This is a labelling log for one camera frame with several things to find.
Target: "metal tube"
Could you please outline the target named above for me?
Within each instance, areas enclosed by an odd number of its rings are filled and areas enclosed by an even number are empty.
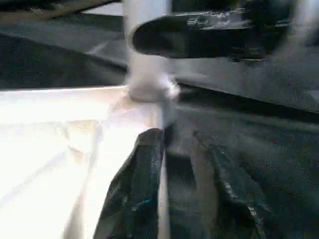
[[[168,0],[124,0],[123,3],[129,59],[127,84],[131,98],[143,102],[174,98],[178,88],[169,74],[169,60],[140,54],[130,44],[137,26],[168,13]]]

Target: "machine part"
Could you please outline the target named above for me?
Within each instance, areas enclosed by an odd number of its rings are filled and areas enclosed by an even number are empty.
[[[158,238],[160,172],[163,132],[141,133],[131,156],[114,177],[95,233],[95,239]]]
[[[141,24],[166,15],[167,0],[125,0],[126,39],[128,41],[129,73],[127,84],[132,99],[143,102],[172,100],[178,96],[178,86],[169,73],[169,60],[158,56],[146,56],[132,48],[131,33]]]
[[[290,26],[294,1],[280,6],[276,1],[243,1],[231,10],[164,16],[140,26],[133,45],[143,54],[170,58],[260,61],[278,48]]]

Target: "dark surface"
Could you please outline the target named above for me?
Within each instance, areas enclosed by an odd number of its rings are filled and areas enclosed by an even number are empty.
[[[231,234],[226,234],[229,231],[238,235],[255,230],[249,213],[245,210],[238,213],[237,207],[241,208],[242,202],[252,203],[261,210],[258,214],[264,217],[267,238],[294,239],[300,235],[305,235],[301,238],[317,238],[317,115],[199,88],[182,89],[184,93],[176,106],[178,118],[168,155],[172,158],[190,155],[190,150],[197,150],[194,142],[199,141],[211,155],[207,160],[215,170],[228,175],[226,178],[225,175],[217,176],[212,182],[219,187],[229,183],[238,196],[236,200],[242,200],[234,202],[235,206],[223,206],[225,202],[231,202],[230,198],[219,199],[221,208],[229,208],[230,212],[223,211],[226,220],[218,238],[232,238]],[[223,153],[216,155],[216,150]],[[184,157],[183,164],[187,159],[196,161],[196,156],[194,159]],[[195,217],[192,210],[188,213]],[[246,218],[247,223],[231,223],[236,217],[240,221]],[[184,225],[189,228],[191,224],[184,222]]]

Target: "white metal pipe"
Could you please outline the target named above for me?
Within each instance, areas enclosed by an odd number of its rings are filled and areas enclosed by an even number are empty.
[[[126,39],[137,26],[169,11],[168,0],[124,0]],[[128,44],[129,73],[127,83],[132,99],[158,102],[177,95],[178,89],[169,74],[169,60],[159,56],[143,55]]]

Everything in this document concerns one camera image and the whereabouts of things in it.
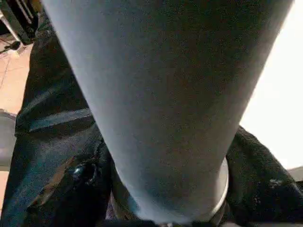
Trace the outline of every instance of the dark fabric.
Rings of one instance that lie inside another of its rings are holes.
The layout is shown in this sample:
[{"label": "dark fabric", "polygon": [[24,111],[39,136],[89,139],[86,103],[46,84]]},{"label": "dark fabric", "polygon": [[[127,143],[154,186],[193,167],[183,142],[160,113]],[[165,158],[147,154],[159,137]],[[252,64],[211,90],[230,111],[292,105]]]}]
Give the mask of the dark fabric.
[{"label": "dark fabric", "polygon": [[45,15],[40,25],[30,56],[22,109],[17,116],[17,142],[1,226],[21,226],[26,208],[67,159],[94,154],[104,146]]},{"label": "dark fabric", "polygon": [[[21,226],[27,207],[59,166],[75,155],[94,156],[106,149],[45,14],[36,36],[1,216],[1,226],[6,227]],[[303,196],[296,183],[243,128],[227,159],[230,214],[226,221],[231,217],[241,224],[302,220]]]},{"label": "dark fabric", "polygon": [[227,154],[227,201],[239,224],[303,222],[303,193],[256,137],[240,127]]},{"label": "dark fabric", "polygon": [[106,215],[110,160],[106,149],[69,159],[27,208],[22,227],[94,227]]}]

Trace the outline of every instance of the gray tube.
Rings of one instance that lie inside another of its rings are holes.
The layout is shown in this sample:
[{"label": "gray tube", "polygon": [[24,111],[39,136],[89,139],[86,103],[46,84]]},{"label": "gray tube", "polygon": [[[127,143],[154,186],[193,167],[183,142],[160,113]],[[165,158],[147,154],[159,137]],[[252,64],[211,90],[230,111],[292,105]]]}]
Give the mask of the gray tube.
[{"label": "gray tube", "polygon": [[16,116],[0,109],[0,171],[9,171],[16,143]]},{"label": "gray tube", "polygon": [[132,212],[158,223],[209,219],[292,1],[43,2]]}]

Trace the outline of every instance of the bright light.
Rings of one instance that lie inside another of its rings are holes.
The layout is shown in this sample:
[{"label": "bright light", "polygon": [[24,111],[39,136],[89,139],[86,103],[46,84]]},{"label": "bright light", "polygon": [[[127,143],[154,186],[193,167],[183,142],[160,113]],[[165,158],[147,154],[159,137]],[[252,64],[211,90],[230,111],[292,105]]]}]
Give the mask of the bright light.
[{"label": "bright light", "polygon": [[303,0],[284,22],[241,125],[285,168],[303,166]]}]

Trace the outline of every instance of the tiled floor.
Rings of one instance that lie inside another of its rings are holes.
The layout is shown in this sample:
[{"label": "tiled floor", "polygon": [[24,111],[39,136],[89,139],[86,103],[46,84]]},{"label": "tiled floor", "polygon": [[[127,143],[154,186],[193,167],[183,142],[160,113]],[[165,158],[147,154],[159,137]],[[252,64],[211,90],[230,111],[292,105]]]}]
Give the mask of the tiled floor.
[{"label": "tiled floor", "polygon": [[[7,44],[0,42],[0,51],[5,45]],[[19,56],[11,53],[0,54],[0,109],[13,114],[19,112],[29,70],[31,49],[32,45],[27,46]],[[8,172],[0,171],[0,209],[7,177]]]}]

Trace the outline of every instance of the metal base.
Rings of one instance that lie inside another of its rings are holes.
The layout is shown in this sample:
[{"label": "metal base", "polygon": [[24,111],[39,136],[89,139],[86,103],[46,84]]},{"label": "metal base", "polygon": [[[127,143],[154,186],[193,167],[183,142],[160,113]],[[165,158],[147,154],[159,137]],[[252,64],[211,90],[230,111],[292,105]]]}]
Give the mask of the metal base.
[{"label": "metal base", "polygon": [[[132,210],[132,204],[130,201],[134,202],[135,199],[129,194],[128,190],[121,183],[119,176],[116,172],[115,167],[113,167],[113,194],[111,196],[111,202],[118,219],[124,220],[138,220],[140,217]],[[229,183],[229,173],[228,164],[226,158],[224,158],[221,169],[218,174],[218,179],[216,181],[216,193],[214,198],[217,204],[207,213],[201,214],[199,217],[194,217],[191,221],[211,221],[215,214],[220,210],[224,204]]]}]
•••
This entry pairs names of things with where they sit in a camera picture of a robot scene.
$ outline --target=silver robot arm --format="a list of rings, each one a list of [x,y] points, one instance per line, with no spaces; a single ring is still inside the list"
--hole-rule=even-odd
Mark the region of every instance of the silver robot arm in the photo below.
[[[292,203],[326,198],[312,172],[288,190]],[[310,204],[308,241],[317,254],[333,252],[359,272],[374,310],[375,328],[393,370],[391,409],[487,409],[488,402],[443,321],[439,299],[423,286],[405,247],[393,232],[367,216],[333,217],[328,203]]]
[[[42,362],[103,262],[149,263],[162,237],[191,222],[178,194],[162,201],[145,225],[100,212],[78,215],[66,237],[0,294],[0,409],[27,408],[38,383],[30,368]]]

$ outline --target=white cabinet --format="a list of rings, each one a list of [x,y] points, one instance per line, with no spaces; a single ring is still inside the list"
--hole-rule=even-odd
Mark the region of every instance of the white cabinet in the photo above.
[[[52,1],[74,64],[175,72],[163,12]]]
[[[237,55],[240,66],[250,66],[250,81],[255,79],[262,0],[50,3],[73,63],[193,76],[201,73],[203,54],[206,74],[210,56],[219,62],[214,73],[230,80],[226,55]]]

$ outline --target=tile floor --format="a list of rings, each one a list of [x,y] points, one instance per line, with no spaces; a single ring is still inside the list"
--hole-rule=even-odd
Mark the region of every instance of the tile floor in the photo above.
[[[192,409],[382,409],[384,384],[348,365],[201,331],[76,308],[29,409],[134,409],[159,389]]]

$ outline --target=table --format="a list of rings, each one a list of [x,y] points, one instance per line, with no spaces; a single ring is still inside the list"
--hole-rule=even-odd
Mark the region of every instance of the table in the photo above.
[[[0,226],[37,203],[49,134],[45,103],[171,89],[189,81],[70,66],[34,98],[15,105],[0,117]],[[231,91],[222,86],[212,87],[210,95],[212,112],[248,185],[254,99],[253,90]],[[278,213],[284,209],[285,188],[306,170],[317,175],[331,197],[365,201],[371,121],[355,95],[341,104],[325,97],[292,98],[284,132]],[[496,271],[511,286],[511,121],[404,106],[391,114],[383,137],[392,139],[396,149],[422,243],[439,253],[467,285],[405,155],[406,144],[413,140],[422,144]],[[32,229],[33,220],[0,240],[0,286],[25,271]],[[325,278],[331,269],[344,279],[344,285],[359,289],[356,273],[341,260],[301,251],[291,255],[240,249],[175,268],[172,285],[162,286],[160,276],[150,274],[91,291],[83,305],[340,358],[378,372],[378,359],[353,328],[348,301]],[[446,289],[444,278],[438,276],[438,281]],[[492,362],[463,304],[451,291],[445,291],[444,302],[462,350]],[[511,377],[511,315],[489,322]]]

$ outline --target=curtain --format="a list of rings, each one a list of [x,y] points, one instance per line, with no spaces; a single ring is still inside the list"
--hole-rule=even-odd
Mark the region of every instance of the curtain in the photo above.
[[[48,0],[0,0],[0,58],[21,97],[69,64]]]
•••
Task requirements
Show each line of the material that includes the word "list".

Answer area
$ outline --target=silver robot arm --format="a list of rings, each one a list of [x,y] points, one instance per line, with no spaces; a single ring is still inside the list"
$ outline --target=white cabinet --format="a list of rings, each one a list of [x,y] points, one instance per line, with no spaces; a single ring is still inside the list"
$ outline --target=tile floor --format="a list of rings, each one a list of [x,y] points, one instance per line, with no spaces; a single ring is still inside the list"
$ outline --target=table --format="a list of rings, each one a list of [x,y] points, one instance per line, with no spaces; a single ring is still inside the list"
$ outline --target=curtain --format="a list of rings, each one a list of [x,y] points, one instance per line, with no spaces; a single ring is still inside the list"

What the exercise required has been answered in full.